[Data extracted from a collection]
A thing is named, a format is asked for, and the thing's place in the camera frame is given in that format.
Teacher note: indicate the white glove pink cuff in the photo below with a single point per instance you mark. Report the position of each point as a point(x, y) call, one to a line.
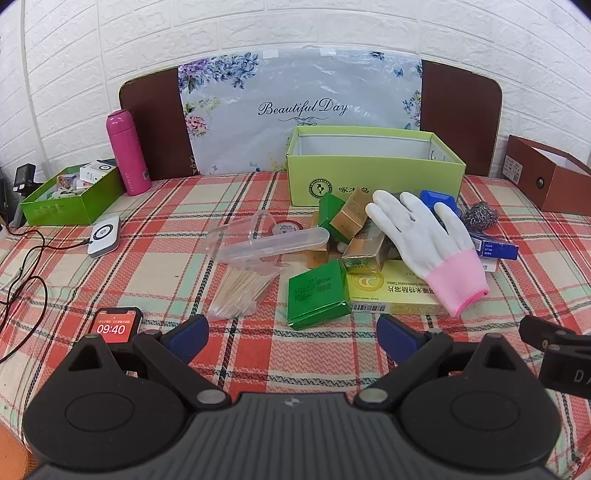
point(425, 240)

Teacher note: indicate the black device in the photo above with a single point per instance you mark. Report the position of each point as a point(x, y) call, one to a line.
point(24, 177)

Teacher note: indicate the brown shoe box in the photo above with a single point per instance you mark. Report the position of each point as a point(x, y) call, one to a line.
point(554, 182)

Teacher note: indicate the blue medicine box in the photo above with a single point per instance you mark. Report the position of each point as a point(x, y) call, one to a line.
point(496, 247)

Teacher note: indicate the floral plastic bag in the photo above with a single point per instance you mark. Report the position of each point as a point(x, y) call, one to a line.
point(300, 92)

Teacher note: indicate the yellow medicine box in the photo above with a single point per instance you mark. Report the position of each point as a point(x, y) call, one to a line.
point(392, 290)

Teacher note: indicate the olive gold carton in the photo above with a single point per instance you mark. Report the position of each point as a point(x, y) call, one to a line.
point(367, 251)

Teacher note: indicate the small green carton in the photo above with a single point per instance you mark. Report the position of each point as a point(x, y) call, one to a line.
point(331, 210)

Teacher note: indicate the clear plastic case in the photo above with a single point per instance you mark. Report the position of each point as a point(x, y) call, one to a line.
point(295, 242)

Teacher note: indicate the brown wooden headboard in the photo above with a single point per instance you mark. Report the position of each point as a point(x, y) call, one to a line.
point(152, 124)

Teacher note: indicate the light green cardboard box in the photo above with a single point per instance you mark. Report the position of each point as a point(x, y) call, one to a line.
point(369, 177)

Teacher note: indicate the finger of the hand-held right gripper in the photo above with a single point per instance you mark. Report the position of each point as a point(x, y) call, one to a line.
point(542, 334)

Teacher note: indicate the blue tissue packet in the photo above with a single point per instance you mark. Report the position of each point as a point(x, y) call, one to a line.
point(438, 199)

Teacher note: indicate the clear plastic cup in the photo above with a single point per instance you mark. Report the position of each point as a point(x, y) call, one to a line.
point(235, 235)

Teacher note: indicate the white wall pipe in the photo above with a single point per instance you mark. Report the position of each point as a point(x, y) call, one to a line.
point(34, 92)

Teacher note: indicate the pink thermos bottle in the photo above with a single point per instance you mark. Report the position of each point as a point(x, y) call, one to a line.
point(127, 152)

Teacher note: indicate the white medicine box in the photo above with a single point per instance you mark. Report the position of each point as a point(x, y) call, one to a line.
point(489, 265)

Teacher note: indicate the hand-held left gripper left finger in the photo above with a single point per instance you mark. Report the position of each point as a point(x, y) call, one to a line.
point(187, 338)

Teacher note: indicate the smartphone with red screen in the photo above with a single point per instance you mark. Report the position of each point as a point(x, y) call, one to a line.
point(114, 325)

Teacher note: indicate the plaid blanket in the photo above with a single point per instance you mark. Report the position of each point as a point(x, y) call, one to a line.
point(161, 277)

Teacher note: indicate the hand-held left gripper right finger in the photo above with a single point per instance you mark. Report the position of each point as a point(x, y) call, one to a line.
point(398, 338)

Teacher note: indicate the bag of wooden swabs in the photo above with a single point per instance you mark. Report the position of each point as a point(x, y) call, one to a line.
point(240, 290)

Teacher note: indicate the dark green cardboard tray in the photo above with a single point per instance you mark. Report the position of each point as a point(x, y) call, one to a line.
point(60, 207)

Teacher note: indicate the red tape roll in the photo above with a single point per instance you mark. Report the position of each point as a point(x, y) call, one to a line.
point(287, 227)

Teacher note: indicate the steel wool scourer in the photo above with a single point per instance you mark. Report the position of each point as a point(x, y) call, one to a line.
point(481, 216)

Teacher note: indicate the small picture carton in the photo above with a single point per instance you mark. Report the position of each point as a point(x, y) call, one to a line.
point(66, 183)

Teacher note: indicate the white round-marked gadget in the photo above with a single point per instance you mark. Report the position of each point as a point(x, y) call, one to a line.
point(98, 170)

Assignment: Each entry is to be given again exactly as it stands, with its pictures removed.

Finished exercise:
A thing is named, a format is asked for, and the thing's place in the camera frame is given in that format.
Teacher note: indicate the white glove pink cuff in the photo below with a single point per instance you mark. Report the position of each point as a point(x, y) call, one to a line.
point(425, 240)

Teacher note: indicate the black device in the photo above with a single point per instance you mark. Report the position of each point as a point(x, y) call, one to a line.
point(24, 177)

Teacher note: indicate the brown shoe box in the photo above with a single point per instance you mark. Report the position of each point as a point(x, y) call, one to a line.
point(554, 182)

Teacher note: indicate the blue medicine box in the photo above with a single point per instance you mark. Report the position of each point as a point(x, y) call, one to a line.
point(496, 247)

Teacher note: indicate the floral plastic bag in the photo above with a single point per instance you mark. Report the position of each point as a point(x, y) call, one to a line.
point(300, 92)

Teacher note: indicate the yellow medicine box in the photo above with a single point per instance you mark. Report the position of each point as a point(x, y) call, one to a line.
point(392, 290)

Teacher note: indicate the olive gold carton in the photo above with a single point per instance you mark. Report the position of each point as a point(x, y) call, one to a line.
point(367, 251)

Teacher note: indicate the small green carton in the photo above with a single point per instance you mark. Report the position of each point as a point(x, y) call, one to a line.
point(331, 210)

Teacher note: indicate the clear plastic case in the photo above with a single point per instance you mark. Report the position of each point as a point(x, y) call, one to a line.
point(295, 242)

Teacher note: indicate the brown wooden headboard in the photo above with a single point per instance you mark. Report the position of each point as a point(x, y) call, one to a line.
point(152, 124)

Teacher note: indicate the light green cardboard box in the photo above with a single point per instance you mark. Report the position of each point as a point(x, y) call, one to a line.
point(369, 177)

Teacher note: indicate the finger of the hand-held right gripper in the photo above with a single point per instance you mark. Report the position of each point as a point(x, y) call, one to a line.
point(542, 334)

Teacher note: indicate the blue tissue packet in the photo above with a single point per instance you mark. Report the position of each point as a point(x, y) call, one to a line.
point(438, 199)

Teacher note: indicate the clear plastic cup in the photo above with a single point per instance you mark. Report the position of each point as a point(x, y) call, one to a line.
point(235, 235)

Teacher note: indicate the white wall pipe in the photo above with a single point per instance you mark. Report the position of each point as a point(x, y) call, one to a line.
point(34, 92)

Teacher note: indicate the pink thermos bottle in the photo above with a single point per instance you mark. Report the position of each point as a point(x, y) call, one to a line.
point(127, 152)

Teacher note: indicate the white medicine box in the photo above with a single point per instance you mark. Report the position of each point as a point(x, y) call, one to a line.
point(489, 265)

Teacher note: indicate the hand-held left gripper left finger in the photo above with a single point per instance you mark. Report the position of each point as a point(x, y) call, one to a line.
point(187, 338)

Teacher note: indicate the smartphone with red screen in the photo above with a single point per instance you mark. Report the position of each point as a point(x, y) call, one to a line.
point(114, 325)

Teacher note: indicate the plaid blanket in the photo above with a single point per instance you mark. Report the position of each point as a point(x, y) call, one to a line.
point(161, 277)

Teacher note: indicate the hand-held left gripper right finger in the photo above with a single point per instance you mark. Report the position of each point as a point(x, y) call, one to a line.
point(398, 338)

Teacher note: indicate the bag of wooden swabs in the photo above with a single point per instance you mark. Report the position of each point as a point(x, y) call, one to a line.
point(240, 290)

Teacher note: indicate the dark green cardboard tray in the photo above with a single point per instance you mark. Report the position of each point as a point(x, y) call, one to a line.
point(60, 207)

Teacher note: indicate the red tape roll in the photo above with a single point per instance you mark. Report the position of each point as a point(x, y) call, one to a line.
point(287, 227)

Teacher note: indicate the steel wool scourer in the photo above with a single point per instance you mark. Report the position of each point as a point(x, y) call, one to a line.
point(481, 216)

Teacher note: indicate the small picture carton in the photo above with a single point per instance you mark. Report the position of each point as a point(x, y) call, one to a line.
point(66, 183)

Teacher note: indicate the white round-marked gadget in the photo above with a single point per instance you mark. Report the position of each point as a point(x, y) call, one to a line.
point(98, 170)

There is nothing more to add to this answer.